Given data Block Start

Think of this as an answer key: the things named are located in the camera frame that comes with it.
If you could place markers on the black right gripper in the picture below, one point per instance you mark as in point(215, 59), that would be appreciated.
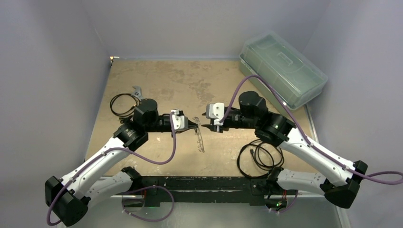
point(227, 123)

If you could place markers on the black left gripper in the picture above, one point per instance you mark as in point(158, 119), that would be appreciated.
point(192, 125)

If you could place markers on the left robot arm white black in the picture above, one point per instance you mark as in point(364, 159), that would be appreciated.
point(69, 198)

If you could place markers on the red adjustable wrench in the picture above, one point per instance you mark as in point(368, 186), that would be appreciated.
point(137, 93)

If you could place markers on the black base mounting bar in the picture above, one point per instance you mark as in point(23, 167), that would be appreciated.
point(188, 189)

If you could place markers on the clear plastic storage box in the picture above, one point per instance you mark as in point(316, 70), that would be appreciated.
point(295, 79)

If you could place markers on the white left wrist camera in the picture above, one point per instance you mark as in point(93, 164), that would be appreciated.
point(178, 120)

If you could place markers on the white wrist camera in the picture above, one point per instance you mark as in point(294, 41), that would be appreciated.
point(178, 120)
point(215, 112)

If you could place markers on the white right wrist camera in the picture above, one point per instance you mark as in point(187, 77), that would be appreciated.
point(215, 112)

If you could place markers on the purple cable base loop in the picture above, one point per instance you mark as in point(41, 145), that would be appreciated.
point(149, 202)

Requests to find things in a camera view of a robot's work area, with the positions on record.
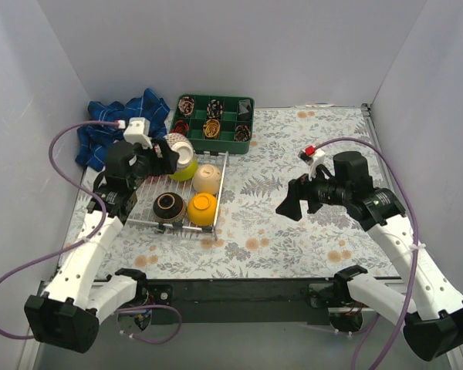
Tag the brown black rolled tie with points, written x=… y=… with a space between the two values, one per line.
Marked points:
x=243 y=133

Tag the white patterned bowl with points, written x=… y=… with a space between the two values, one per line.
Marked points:
x=183 y=147

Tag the green compartment organizer box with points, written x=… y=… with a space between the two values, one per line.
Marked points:
x=221 y=124

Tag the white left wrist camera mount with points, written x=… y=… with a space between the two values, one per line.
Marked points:
x=136 y=130

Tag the yellow rolled tie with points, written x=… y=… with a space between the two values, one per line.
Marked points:
x=211 y=129

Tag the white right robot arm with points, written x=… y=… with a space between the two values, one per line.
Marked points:
x=431 y=312

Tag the lime green bowl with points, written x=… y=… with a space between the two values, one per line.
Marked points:
x=186 y=173

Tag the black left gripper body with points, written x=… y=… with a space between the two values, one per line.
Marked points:
x=161 y=156

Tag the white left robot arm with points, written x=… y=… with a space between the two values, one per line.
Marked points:
x=68 y=314

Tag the dark brown patterned bowl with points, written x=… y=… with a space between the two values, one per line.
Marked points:
x=169 y=207

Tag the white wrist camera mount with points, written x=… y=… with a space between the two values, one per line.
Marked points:
x=313 y=157
x=136 y=130

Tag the yellow bowl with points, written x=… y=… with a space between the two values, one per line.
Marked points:
x=201 y=209

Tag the cream beige bowl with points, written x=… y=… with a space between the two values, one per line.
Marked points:
x=207 y=179

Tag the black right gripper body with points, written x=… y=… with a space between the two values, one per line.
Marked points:
x=306 y=191

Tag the aluminium frame rail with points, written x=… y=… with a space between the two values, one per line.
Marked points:
x=384 y=171

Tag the black folded item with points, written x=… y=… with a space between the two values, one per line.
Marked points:
x=245 y=110

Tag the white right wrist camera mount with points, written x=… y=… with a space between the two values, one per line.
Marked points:
x=313 y=157

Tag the pink black rolled tie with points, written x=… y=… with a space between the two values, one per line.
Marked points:
x=186 y=106

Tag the red black rolled tie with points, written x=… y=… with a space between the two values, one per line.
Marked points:
x=181 y=127

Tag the blue plaid cloth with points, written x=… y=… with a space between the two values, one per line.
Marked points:
x=95 y=139

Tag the dark multicolour rolled tie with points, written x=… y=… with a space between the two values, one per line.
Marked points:
x=214 y=109

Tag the metal wire dish rack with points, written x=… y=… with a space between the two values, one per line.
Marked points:
x=180 y=192

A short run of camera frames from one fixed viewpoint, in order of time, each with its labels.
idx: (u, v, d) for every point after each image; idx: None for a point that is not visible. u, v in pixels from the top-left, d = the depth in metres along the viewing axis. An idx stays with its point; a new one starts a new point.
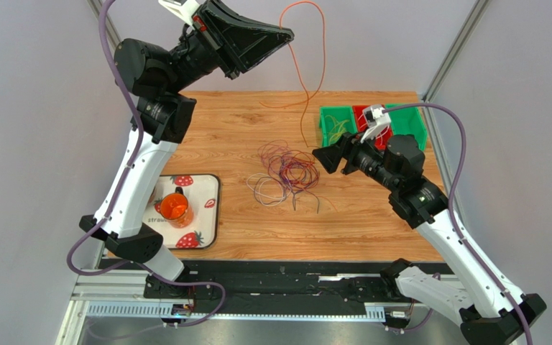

Given data Block End

▶ **Problem to solve**: Read through the records above and copy the lines that contain "dark".

▶ **Exercise solution**:
Tag the dark brown patterned bowl with points, written x=… y=… with a space between the two values, one per line.
Tag the dark multicolour rolled tie with points, written x=… y=… with a space between the two values, one per line.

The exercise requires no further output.